- _DATASET EXCERPTS_
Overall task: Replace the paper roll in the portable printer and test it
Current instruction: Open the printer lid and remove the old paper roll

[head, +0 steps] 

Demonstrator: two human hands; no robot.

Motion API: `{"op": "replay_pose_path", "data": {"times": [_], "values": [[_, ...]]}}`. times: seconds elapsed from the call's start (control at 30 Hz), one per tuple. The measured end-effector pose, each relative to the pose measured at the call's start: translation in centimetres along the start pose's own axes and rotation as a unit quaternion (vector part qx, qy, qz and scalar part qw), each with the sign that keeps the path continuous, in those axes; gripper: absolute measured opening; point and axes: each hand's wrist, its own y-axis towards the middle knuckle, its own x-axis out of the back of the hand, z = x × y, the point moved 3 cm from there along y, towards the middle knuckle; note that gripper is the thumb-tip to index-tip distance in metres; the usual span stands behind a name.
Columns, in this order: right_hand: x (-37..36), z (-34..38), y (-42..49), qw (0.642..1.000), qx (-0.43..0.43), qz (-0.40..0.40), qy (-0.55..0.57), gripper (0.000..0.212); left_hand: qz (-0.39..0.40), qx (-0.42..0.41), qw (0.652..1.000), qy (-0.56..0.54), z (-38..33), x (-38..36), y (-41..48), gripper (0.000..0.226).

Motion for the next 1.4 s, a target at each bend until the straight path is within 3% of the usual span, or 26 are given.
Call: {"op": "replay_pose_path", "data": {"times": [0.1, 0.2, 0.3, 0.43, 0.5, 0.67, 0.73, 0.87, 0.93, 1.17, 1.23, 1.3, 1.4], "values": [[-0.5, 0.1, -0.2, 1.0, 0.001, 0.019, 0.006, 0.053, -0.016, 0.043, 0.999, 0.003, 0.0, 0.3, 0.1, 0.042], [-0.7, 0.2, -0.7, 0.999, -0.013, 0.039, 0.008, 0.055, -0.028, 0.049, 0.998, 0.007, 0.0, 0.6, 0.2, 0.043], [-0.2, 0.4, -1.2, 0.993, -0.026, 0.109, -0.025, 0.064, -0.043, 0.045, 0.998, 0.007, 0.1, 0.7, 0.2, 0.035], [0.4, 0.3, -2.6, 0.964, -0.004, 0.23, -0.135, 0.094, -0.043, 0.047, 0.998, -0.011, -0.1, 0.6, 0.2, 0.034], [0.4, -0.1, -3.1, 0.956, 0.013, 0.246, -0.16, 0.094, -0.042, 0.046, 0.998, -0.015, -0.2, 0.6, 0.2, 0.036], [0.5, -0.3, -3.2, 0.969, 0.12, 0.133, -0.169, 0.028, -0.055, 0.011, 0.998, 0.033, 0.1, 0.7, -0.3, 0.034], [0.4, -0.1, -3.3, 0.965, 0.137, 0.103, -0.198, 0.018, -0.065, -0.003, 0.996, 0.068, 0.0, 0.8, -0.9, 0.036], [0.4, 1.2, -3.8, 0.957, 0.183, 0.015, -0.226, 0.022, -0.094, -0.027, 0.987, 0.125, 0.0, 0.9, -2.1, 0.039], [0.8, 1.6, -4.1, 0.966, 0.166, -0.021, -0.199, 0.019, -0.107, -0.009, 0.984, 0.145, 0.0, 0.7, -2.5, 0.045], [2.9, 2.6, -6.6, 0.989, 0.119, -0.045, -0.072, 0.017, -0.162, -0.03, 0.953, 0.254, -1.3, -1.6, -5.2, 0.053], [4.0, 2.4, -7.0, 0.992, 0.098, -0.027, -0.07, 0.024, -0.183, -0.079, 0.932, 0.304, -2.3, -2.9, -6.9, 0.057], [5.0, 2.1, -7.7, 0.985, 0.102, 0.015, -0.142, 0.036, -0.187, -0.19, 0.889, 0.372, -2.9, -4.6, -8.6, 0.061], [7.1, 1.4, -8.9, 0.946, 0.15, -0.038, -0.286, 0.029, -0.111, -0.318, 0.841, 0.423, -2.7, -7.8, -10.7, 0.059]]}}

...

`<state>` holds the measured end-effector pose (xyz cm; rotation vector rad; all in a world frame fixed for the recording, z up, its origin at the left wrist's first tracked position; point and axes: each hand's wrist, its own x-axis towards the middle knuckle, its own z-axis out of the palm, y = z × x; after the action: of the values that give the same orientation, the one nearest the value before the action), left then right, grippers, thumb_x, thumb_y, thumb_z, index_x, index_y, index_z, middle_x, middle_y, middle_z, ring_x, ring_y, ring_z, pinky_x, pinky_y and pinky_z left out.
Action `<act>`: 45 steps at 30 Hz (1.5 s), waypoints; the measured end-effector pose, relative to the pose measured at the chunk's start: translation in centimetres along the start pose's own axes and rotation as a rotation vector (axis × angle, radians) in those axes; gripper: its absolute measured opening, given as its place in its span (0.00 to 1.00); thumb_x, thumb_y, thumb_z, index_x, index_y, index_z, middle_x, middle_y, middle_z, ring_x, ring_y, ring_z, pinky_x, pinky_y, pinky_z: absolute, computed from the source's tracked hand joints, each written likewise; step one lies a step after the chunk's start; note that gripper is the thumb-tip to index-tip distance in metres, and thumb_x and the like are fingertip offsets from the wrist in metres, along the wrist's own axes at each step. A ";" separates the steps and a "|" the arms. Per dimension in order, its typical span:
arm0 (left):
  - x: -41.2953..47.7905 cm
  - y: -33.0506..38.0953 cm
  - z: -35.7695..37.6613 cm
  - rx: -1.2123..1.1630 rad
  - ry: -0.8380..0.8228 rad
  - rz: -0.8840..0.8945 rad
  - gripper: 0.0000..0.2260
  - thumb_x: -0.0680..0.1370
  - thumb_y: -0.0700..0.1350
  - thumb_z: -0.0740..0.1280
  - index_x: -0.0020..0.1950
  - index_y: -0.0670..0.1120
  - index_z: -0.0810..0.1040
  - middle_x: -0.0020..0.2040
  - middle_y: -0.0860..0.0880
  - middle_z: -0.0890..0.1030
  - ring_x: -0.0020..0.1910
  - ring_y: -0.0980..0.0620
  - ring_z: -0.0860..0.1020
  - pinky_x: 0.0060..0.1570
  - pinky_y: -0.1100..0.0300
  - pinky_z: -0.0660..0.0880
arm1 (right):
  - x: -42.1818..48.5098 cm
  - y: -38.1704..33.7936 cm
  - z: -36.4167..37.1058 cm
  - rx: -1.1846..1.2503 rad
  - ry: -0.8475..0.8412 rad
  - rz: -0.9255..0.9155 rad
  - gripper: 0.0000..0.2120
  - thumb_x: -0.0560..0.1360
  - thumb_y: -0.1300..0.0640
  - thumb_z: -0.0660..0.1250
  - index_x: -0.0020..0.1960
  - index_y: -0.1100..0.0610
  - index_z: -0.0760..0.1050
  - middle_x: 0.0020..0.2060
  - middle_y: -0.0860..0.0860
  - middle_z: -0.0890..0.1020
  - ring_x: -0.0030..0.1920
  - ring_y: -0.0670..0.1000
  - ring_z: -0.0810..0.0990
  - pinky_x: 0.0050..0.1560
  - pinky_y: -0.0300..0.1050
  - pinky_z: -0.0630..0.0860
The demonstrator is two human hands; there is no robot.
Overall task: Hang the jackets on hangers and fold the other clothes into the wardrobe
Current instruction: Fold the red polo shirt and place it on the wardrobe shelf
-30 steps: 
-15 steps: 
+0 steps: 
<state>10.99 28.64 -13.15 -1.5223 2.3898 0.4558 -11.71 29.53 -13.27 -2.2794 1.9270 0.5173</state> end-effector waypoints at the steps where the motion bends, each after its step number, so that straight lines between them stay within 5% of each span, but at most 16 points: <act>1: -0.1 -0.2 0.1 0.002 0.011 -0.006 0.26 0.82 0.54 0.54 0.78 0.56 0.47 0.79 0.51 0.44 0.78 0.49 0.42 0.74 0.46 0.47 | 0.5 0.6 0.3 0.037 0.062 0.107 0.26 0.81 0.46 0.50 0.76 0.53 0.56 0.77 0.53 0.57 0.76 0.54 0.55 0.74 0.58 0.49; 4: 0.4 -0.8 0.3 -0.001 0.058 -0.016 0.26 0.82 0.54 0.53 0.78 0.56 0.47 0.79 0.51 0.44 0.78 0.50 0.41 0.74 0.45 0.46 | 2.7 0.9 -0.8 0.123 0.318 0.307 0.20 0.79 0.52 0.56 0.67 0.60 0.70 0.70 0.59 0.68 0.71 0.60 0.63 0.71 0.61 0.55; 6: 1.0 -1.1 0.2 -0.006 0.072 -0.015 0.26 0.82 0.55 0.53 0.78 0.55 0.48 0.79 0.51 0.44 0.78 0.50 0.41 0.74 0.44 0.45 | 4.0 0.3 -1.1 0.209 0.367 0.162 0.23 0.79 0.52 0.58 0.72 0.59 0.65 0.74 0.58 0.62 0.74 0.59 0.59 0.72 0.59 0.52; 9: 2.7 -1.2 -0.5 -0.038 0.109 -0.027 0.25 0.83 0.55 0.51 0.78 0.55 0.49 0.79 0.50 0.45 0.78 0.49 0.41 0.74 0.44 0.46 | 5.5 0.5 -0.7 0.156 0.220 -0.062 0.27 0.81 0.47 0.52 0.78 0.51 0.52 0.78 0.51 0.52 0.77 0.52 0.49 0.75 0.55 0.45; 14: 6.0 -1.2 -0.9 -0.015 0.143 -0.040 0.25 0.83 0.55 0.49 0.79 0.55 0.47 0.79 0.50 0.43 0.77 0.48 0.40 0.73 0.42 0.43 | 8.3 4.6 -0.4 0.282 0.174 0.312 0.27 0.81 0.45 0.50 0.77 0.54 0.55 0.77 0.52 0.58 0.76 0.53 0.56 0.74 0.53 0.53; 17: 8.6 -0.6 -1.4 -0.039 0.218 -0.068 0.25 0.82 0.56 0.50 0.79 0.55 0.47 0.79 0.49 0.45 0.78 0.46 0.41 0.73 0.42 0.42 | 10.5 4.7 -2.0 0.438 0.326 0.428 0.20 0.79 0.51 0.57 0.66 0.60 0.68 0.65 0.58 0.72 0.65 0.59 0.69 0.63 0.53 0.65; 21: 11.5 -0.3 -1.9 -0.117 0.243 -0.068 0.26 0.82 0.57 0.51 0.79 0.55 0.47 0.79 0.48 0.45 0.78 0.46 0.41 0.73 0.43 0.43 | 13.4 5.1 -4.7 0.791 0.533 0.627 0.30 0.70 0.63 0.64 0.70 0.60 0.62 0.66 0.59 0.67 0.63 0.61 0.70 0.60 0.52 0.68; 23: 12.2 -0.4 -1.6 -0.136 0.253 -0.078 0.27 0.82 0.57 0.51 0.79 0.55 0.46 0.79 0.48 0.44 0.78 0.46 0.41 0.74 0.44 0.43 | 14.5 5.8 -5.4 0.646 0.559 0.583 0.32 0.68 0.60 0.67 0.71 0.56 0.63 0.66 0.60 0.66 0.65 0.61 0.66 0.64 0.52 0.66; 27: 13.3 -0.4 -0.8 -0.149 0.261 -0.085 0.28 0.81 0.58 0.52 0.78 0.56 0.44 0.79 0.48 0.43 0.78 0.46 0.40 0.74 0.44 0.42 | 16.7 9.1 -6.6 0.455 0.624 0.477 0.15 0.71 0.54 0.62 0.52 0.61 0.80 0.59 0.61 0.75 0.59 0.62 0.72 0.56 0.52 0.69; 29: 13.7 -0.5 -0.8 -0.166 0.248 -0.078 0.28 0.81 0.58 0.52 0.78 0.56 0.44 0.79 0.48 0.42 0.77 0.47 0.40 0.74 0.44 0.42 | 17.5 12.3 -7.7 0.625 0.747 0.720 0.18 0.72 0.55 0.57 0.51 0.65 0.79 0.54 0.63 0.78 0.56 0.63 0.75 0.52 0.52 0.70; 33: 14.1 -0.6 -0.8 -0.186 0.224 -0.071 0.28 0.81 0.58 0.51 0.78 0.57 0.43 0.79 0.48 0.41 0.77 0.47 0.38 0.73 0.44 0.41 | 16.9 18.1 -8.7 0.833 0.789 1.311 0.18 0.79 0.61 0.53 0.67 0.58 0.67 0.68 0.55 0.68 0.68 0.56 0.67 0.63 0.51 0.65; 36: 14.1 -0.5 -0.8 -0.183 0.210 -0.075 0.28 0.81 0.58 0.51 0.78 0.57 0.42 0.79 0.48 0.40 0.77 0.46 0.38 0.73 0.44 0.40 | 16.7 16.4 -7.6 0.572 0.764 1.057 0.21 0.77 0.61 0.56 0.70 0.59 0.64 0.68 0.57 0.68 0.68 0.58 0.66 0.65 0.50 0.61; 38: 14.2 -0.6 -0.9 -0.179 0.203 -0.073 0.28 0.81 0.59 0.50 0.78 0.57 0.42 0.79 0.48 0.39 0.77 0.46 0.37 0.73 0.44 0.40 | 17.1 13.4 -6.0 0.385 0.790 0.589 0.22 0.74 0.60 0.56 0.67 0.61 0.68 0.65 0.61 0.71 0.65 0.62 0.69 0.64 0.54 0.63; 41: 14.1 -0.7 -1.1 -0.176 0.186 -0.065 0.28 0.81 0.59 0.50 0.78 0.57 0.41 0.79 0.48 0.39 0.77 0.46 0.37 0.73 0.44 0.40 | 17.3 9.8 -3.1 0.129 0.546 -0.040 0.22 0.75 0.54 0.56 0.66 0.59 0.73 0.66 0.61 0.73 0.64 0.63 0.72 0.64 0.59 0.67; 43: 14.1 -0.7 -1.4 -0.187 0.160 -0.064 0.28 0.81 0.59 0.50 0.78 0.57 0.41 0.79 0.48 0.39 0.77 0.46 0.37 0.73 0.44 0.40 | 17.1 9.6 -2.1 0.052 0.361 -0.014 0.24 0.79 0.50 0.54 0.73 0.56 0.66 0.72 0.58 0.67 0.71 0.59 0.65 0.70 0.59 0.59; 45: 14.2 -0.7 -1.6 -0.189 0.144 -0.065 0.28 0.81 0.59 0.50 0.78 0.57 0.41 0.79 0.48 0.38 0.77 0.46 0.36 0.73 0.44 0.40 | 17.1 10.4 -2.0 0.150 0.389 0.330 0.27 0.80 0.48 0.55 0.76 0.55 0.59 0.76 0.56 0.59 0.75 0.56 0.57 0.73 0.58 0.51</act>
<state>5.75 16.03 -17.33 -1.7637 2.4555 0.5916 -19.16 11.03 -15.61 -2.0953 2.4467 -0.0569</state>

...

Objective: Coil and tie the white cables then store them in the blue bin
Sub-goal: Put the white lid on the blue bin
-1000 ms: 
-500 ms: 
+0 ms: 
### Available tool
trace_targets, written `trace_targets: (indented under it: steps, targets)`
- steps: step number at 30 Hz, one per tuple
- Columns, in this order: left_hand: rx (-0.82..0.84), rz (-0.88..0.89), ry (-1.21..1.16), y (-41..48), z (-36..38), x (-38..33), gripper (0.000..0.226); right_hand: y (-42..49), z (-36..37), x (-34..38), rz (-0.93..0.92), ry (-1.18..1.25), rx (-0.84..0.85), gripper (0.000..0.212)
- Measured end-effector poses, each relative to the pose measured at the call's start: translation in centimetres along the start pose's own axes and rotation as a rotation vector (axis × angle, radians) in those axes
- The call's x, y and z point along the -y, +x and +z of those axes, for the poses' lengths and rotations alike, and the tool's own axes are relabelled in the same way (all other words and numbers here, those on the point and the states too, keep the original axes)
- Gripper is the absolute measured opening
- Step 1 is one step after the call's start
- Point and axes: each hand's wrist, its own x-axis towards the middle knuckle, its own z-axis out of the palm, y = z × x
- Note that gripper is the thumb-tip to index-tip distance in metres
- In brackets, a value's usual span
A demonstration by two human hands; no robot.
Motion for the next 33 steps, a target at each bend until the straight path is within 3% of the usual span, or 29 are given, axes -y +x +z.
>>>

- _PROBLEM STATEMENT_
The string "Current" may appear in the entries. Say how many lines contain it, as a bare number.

- _SOLUTION TO THIS PROBLEM_
2